The Equal Pay Act, enacted as Section 6(d) of the Fair Labor Standards Act, provides that no employer having employees subject to the minimum wage provisions of the Act shall, with certain exceptions prescribed in the Act, discriminate between employees in any establishment in which they are employed on the basis of sex by paying wages to employees in the establishment at a lesser rate than that paid to employees of the opposite sex in such establishment for equal work on jobs requiring equal skill, effort, and responsibility for their performance, and performed under similar working conditions.(6)

The Equal Pay Act does not make it easy for women to prove they have been discriminated against regarding wages paid. For instance, in order to prove discrimination, a female has to prove in court that she is receiving unequal pay for work that is substantially equal and that the basis of this differential is their gender.(7) The problem becomes one of defining what is substantially equal. Under the Equal Pay Acids definition of equal work, equal work is defined as jobs requiring equal skill, effort, and responsibility, performed under similar working conditions. Equal skill, according to the Equal Pay Act, is defined as experience, training, education, and the overall ability required of the employee. Equal effort is defined as the amount of mental and physical exertion demanded. Responsibility under the act is the amount of accountability over performance or the consequences of making mistakes. Working conditions involve environmental factors as well as the hazards of the workplace and the severity of injury that might be present.(8)

Another important act was passed a year after the Equal Pay Act. As previously mentioned, the focus of the Civil Rights Act of 1964 was broader in that it attempted to prohibit discrimination in several areas. Title VII of the Civil Rights Act prohibits workplace discrimination with regard to hiring, firing, compensation, classification, promotion, and other employment decisions on the basis of race, color, national origin, religion and gender.(9) The key words for our purposes are discrimination, compensation, and gender. The issue of proof under the Civil Rights Act became one of defining discrimination.

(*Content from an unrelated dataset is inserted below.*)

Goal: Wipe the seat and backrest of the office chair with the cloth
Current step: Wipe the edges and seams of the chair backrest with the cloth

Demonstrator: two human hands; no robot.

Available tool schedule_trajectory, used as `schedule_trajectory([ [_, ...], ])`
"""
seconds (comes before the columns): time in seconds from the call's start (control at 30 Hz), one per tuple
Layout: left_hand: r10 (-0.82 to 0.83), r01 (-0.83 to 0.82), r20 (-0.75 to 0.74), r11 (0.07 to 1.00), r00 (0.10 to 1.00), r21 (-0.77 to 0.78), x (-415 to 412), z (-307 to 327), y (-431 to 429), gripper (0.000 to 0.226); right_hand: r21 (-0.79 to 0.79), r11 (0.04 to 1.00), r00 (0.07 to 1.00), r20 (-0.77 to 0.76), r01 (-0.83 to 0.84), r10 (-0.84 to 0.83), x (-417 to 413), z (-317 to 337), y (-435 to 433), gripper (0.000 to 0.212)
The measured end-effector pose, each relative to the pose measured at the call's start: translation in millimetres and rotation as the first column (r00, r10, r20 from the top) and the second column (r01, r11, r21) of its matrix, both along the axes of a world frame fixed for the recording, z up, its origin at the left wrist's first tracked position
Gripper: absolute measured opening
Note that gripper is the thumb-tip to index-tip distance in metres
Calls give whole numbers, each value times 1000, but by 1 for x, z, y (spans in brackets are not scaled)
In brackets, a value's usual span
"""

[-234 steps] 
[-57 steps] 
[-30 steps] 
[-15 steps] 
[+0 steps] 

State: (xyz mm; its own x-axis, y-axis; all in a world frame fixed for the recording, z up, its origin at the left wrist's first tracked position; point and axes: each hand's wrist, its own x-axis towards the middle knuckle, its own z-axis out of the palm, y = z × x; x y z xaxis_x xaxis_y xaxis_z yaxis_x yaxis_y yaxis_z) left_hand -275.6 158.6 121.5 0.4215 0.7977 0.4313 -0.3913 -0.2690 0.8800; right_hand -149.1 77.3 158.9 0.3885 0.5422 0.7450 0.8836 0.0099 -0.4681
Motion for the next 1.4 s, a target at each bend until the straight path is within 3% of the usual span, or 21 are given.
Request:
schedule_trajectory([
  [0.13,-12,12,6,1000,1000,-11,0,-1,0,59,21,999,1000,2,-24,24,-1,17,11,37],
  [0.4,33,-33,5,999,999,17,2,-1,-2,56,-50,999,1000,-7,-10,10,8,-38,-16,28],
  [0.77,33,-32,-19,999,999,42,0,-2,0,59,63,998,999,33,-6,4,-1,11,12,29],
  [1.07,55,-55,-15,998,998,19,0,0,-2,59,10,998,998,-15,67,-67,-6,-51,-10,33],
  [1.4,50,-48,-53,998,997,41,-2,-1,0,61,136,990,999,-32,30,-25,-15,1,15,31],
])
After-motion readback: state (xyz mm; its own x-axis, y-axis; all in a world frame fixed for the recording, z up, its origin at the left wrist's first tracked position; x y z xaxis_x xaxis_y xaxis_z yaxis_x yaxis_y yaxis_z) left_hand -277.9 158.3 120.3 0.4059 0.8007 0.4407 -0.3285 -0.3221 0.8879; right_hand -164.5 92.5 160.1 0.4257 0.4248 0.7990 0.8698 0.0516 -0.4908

While the Civil Rights Act appears to be similar to the Equal Pay Act, it may not always be the best basis for women to act upon in a discrimination case. Besides determining what is equal, there are other differences between these laws both with regard to their coverage (e.g., what is defined as discrimination) and how to define a work behavior as being discriminatory whether it's regarding pay decisions, hiring, promotion, etc. For instance, an employer is not guilty of discrimination under the Civil Rights Act if decisions are based on the concept of bona fide occupational qualifications. …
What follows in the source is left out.